Incremental but steady improvement
Over a few years the quality of your bees will improve.
Of course, with open mating you’ll occasionally get rogue colonies. However, as the average quality improves, you’ll have a greater choice of colonies from which to source larvae.
Over time you’ll need to recalibrate your scoring system. In five years a 3/5 will be a much improved colony over a 3/5 now.
When you next (reluctantly) open a bolshy colony, struggle to find the queen because of the wriggling mass of bees on the frames and are then stung repeatedly as you take your veil off by the car, think of it as an opportunity.

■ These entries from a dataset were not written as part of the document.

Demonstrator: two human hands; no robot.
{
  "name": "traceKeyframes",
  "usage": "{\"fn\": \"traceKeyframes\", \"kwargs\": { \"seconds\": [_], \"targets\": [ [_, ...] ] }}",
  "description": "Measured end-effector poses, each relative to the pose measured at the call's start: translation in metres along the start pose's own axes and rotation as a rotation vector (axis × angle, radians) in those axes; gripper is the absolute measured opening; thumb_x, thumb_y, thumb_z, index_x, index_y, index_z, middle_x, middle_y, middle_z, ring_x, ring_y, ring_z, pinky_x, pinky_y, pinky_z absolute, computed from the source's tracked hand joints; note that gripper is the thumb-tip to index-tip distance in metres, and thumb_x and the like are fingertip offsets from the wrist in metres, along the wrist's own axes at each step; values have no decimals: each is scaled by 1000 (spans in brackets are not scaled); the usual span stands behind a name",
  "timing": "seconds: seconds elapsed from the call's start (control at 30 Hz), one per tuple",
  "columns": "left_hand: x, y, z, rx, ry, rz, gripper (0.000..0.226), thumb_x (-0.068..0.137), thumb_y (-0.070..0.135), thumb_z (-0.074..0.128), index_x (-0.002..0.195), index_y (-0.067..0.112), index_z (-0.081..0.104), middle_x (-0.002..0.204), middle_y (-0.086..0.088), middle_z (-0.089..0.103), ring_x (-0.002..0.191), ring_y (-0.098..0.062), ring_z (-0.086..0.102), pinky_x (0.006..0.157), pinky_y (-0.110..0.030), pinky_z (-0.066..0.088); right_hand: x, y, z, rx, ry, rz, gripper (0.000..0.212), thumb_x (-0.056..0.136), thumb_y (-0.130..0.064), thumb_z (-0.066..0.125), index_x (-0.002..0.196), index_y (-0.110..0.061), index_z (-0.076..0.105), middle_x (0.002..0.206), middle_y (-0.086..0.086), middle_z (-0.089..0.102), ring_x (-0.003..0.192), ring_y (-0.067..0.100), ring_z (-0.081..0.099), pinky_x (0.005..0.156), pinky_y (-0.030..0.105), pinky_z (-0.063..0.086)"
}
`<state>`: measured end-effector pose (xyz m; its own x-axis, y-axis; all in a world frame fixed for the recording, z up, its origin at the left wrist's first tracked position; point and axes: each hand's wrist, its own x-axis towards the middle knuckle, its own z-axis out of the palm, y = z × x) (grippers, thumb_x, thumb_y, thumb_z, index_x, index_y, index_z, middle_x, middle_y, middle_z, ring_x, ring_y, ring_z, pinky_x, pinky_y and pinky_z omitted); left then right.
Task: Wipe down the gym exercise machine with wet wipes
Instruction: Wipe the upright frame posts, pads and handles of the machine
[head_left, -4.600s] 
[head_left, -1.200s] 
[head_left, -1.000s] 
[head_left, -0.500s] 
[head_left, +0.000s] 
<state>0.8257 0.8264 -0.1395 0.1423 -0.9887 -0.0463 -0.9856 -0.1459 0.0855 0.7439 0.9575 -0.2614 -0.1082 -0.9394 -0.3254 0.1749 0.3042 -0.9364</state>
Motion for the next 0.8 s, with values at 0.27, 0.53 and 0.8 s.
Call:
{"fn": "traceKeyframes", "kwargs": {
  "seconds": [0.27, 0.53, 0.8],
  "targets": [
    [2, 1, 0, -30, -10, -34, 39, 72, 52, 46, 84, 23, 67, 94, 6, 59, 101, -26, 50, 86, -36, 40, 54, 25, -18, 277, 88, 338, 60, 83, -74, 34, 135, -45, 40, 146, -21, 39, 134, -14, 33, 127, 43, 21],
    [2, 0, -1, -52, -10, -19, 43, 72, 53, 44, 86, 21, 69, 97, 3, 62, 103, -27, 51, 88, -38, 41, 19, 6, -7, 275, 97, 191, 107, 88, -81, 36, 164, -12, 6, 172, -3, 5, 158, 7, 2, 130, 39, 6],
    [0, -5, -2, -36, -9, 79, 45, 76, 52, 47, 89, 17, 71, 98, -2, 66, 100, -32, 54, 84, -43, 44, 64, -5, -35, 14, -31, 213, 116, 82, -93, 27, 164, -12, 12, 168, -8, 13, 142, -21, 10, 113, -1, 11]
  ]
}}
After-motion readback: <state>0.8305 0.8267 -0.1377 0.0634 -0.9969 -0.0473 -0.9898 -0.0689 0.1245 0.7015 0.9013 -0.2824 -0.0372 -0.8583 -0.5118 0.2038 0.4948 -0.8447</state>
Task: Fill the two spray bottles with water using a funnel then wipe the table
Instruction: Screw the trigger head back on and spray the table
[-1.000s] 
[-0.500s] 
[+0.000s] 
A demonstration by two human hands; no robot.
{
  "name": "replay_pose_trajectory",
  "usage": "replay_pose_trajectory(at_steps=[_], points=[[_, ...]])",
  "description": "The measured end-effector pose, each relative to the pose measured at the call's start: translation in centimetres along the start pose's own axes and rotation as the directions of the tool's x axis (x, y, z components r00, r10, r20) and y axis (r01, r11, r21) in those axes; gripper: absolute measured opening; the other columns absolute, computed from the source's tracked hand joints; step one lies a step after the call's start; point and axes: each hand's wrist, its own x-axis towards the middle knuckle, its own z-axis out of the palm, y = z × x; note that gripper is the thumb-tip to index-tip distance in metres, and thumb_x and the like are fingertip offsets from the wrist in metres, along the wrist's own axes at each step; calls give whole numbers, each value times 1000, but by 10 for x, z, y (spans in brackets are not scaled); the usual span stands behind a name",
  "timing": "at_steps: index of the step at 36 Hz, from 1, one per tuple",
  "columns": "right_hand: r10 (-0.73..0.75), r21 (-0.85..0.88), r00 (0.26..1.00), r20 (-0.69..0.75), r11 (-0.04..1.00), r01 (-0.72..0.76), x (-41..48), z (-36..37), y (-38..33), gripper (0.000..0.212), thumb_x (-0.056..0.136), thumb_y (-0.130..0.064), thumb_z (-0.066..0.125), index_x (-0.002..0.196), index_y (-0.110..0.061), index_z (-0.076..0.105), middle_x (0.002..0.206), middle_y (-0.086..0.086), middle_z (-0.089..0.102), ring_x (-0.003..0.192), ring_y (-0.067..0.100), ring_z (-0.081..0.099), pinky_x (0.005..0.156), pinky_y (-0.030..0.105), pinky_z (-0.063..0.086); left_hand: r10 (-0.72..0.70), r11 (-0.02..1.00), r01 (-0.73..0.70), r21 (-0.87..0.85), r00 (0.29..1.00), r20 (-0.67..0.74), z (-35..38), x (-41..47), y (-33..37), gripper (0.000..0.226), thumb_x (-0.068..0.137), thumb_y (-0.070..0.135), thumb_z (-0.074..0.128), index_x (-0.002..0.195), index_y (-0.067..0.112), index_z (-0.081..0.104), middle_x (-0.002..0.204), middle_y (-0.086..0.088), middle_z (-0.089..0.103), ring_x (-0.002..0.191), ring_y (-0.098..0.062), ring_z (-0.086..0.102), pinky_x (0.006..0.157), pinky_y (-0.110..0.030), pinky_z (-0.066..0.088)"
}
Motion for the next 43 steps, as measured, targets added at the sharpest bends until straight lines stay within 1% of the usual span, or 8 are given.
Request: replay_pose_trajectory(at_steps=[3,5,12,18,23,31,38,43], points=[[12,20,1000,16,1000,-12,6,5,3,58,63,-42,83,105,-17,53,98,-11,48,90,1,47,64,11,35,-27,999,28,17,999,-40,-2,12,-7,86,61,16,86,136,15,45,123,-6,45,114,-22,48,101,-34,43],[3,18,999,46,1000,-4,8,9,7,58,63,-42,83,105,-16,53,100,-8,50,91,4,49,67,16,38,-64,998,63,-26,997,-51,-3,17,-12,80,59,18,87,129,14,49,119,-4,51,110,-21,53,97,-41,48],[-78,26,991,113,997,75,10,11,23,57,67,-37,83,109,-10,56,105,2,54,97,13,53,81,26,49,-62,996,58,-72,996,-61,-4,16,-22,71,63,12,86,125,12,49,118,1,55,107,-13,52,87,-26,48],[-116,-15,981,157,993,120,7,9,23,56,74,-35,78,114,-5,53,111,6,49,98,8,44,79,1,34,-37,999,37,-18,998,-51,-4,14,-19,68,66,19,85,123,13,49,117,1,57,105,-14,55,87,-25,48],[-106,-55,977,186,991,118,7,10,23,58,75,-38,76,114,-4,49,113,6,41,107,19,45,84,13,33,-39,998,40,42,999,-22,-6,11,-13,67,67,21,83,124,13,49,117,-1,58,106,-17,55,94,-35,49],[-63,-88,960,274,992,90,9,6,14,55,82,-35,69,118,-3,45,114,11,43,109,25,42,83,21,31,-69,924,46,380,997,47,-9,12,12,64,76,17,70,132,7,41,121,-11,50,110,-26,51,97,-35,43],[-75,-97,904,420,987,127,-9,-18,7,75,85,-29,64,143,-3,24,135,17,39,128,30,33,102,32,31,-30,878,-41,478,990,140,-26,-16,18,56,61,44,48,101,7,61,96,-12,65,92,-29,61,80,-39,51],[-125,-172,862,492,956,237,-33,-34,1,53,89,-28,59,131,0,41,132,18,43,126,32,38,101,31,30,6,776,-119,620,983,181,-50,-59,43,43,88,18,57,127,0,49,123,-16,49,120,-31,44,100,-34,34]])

You have now recognised the problem and you already know the solution 😉
Note
I’ve chosen aggression, following and running as three easy to spot traits that can be, just as easily, fixed. There are other examples of bad behaviour that may well be unfixable. There’s a dearth of nectar in my west coast apiary until the lime flowers and robbing is a problem 22. Although robbing is a variable characteristic (amongst different strains of bees) I doubt it could be excluded completely by requeening. Selection would be time consuming, being dependent upon environmental conditions. However, the ‘fix’ is again relatively straightforward … keep very strong colonies, feed late in the evening (if needed) and physically protect colonies with reduced entrances and/or robbing screens. Robbing is an example of bad behaviour by bees where the solution is almost entirely the responsibility of the beekeeper.